ABOUT THIS EXERCISE:
Lines below that include the word "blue" should each be copied.

RECORDS TO PROCESS:
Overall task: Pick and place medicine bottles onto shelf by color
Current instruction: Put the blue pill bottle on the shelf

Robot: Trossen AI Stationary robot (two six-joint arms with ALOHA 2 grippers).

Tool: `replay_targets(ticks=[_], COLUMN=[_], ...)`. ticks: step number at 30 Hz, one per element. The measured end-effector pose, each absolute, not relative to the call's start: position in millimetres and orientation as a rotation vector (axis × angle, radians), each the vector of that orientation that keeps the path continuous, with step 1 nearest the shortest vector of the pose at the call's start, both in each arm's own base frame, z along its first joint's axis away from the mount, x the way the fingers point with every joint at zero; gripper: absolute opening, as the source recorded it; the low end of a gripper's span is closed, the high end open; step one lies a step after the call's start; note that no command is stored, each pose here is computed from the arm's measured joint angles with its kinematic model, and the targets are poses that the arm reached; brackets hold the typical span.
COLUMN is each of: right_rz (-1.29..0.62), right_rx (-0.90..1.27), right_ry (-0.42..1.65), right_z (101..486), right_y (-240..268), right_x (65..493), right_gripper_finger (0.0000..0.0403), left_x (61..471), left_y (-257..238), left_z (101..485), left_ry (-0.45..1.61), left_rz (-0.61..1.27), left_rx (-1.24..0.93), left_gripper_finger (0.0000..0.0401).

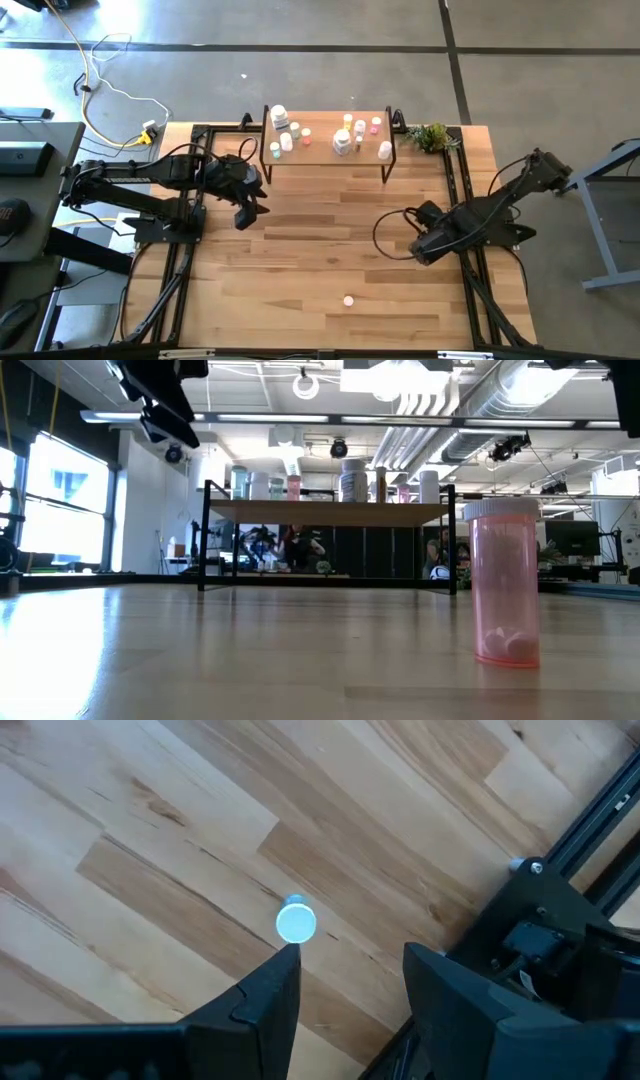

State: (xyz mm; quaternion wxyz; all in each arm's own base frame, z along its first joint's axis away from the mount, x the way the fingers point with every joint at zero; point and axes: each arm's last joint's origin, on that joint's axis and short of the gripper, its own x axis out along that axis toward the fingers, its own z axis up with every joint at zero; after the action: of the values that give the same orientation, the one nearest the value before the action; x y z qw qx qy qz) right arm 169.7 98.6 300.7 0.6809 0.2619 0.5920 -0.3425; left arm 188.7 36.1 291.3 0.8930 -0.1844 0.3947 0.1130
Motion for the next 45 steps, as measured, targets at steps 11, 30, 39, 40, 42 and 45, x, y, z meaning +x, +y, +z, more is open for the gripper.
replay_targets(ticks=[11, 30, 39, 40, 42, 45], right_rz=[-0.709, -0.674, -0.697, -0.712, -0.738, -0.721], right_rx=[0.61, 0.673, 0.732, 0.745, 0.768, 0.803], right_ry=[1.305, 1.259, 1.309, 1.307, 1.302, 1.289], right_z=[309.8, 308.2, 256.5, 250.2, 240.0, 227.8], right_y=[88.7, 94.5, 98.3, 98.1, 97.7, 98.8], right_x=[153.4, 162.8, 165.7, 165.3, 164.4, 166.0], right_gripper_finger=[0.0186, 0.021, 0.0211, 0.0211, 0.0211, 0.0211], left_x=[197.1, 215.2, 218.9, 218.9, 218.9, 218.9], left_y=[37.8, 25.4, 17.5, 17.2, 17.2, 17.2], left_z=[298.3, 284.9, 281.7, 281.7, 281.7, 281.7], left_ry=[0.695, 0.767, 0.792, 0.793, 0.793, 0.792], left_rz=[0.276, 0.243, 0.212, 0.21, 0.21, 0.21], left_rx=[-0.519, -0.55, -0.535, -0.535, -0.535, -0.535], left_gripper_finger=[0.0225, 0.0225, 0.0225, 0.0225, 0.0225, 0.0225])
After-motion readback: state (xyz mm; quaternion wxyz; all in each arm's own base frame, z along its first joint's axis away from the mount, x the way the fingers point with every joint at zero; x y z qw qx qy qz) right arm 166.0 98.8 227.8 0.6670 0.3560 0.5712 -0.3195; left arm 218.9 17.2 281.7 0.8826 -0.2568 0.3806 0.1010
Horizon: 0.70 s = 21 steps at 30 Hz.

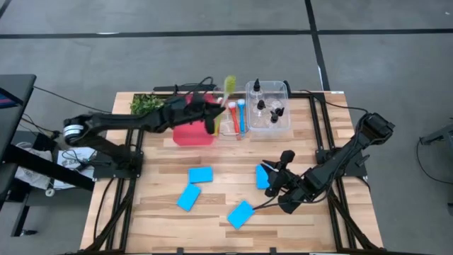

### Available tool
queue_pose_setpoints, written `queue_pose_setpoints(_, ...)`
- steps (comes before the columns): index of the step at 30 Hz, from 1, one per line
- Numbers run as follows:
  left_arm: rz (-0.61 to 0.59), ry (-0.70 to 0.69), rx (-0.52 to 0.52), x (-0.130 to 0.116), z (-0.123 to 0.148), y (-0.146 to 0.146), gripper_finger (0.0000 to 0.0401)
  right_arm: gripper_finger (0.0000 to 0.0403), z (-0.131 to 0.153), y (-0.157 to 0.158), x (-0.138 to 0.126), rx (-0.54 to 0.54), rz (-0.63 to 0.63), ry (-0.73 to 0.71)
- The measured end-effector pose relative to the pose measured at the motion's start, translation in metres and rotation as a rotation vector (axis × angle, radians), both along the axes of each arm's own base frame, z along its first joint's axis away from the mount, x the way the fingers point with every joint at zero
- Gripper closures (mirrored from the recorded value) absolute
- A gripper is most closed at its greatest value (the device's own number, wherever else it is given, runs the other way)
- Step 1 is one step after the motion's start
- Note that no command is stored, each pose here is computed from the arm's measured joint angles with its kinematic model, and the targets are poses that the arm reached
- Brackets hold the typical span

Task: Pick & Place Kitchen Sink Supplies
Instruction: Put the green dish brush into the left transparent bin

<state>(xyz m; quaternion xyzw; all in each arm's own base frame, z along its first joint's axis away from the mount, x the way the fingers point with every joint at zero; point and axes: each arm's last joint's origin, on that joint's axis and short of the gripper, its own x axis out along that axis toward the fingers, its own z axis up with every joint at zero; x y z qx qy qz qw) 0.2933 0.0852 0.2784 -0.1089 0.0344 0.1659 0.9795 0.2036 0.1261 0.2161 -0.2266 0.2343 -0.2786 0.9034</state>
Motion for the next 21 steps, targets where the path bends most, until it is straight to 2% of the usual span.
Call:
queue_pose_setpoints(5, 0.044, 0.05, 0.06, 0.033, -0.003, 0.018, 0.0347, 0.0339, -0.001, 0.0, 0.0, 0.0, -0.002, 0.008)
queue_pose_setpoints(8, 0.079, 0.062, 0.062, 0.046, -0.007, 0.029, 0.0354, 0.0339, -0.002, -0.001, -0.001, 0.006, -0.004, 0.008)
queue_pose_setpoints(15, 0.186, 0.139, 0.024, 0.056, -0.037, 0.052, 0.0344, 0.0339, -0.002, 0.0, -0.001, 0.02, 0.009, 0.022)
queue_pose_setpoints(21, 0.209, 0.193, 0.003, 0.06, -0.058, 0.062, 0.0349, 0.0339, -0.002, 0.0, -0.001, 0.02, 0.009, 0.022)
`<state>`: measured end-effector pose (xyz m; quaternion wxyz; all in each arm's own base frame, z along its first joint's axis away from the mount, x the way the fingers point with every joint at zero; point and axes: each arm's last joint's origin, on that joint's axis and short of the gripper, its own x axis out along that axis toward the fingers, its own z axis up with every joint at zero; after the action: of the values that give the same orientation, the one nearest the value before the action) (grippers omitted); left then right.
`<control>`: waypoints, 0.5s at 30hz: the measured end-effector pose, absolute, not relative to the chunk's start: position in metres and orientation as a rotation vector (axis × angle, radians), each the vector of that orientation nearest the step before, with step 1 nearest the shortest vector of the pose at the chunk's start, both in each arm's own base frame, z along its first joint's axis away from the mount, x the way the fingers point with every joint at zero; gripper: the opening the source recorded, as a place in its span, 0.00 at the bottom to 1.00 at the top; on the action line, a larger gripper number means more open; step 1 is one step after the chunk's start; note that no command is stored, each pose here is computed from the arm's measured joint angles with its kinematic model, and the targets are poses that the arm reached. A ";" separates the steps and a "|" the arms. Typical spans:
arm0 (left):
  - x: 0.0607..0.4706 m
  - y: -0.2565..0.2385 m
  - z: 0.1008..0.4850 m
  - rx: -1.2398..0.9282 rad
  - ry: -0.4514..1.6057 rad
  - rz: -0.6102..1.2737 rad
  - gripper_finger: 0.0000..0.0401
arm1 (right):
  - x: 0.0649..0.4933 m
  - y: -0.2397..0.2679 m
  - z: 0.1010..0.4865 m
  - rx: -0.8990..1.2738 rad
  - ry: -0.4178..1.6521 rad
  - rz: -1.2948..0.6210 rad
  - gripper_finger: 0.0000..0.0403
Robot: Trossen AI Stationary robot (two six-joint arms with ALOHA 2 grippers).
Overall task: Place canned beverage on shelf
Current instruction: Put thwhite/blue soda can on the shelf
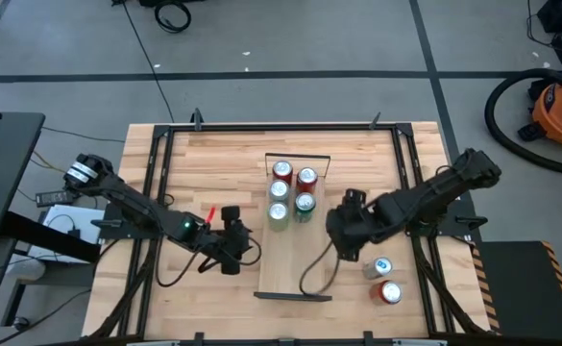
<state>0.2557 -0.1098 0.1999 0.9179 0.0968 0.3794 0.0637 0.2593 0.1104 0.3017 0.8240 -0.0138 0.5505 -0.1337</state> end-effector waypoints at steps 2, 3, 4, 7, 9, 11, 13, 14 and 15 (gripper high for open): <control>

EXERCISE RESPONSE:
Current instruction: Put the blue pill bottle on the shelf
Current instruction: Put thwhite/blue soda can on the shelf

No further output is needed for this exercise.